## YOUR INSTRUCTIONS:
Output the entries as they appear, skipping images.

****

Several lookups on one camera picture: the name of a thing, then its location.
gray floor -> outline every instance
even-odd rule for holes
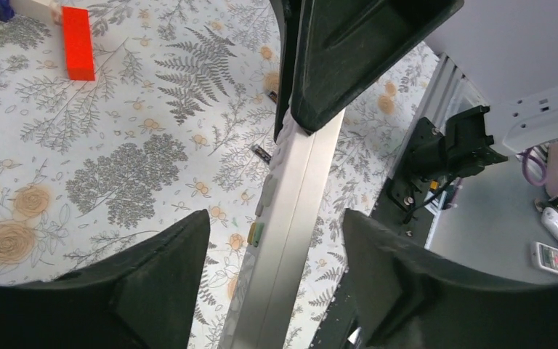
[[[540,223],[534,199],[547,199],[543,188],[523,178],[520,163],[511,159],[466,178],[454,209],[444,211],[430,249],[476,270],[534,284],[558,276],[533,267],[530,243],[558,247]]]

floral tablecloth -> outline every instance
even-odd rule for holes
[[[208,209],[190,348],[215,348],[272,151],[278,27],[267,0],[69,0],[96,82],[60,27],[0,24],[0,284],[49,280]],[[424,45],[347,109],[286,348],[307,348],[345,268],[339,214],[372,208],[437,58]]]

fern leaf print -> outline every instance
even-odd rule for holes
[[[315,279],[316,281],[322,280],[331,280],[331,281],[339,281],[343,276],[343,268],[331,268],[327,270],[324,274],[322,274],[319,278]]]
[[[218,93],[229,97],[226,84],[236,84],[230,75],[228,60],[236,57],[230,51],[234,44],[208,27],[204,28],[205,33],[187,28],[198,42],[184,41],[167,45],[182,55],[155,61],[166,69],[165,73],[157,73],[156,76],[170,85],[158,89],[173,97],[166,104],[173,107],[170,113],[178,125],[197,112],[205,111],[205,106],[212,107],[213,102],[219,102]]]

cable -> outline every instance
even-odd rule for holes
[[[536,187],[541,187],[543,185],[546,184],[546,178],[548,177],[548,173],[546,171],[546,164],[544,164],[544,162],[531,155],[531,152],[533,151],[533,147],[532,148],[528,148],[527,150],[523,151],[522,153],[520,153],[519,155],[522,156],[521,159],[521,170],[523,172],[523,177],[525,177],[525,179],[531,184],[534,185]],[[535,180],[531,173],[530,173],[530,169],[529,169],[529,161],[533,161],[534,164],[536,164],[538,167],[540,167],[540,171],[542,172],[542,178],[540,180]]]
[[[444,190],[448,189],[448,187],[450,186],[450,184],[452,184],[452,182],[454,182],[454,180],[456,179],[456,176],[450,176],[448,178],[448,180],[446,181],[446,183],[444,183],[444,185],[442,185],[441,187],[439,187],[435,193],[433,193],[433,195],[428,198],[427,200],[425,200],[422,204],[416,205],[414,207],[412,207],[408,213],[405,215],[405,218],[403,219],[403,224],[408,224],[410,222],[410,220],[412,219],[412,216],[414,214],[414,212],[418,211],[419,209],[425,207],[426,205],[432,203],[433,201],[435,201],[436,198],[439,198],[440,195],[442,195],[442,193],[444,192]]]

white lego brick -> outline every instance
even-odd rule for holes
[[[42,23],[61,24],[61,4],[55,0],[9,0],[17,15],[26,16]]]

****

## WORKED SOLUTION:
Several lookups on one camera picture: the name of a thing, then its location.
gray floor -> outline every instance
even-odd rule for holes
[[[540,223],[534,199],[547,199],[543,188],[523,178],[520,163],[511,159],[466,178],[454,209],[444,211],[430,249],[476,270],[534,284],[558,276],[533,267],[530,243],[558,247]]]

floral tablecloth -> outline every instance
even-odd rule for holes
[[[208,209],[190,348],[215,348],[272,151],[278,27],[267,0],[69,0],[96,82],[60,27],[0,24],[0,284],[49,280]],[[424,45],[347,109],[286,348],[307,348],[345,268],[339,214],[372,208],[437,58]]]

fern leaf print -> outline every instance
even-odd rule for holes
[[[315,279],[316,281],[322,280],[331,280],[331,281],[339,281],[343,276],[343,268],[331,268],[327,270],[324,274],[322,274],[319,278]]]
[[[218,93],[229,97],[226,84],[236,84],[230,75],[228,60],[236,57],[230,51],[234,44],[208,27],[204,28],[205,33],[187,28],[198,42],[184,41],[167,45],[182,55],[155,61],[166,69],[165,73],[157,73],[156,76],[170,85],[158,89],[173,97],[166,104],[173,107],[170,113],[178,125],[197,112],[205,111],[205,106],[212,107],[213,102],[219,102]]]

cable -> outline every instance
even-odd rule for holes
[[[536,187],[541,187],[543,185],[546,184],[546,178],[548,177],[548,173],[546,171],[546,164],[544,164],[544,162],[531,155],[531,152],[533,151],[533,147],[532,148],[528,148],[527,150],[523,151],[522,153],[520,153],[519,155],[522,156],[521,159],[521,170],[523,172],[523,177],[525,177],[525,179],[531,184],[534,185]],[[535,180],[531,173],[530,173],[530,169],[529,169],[529,161],[533,161],[534,164],[536,164],[538,167],[540,167],[540,171],[542,172],[542,178],[540,180]]]
[[[444,190],[448,189],[448,187],[450,186],[450,184],[452,184],[452,182],[454,182],[454,180],[456,179],[456,176],[450,176],[448,178],[448,180],[446,181],[446,183],[444,183],[444,185],[442,185],[441,187],[439,187],[435,193],[433,193],[433,195],[428,198],[427,200],[425,200],[422,204],[416,205],[414,207],[412,207],[408,213],[405,215],[405,218],[403,219],[403,224],[408,224],[410,222],[410,220],[412,219],[412,216],[414,214],[414,212],[418,211],[419,209],[425,207],[426,205],[432,203],[433,201],[435,201],[436,198],[439,198],[440,195],[442,195],[442,193],[444,192]]]

white lego brick -> outline every instance
even-odd rule for holes
[[[42,23],[61,24],[61,4],[55,0],[9,0],[17,15],[26,16]]]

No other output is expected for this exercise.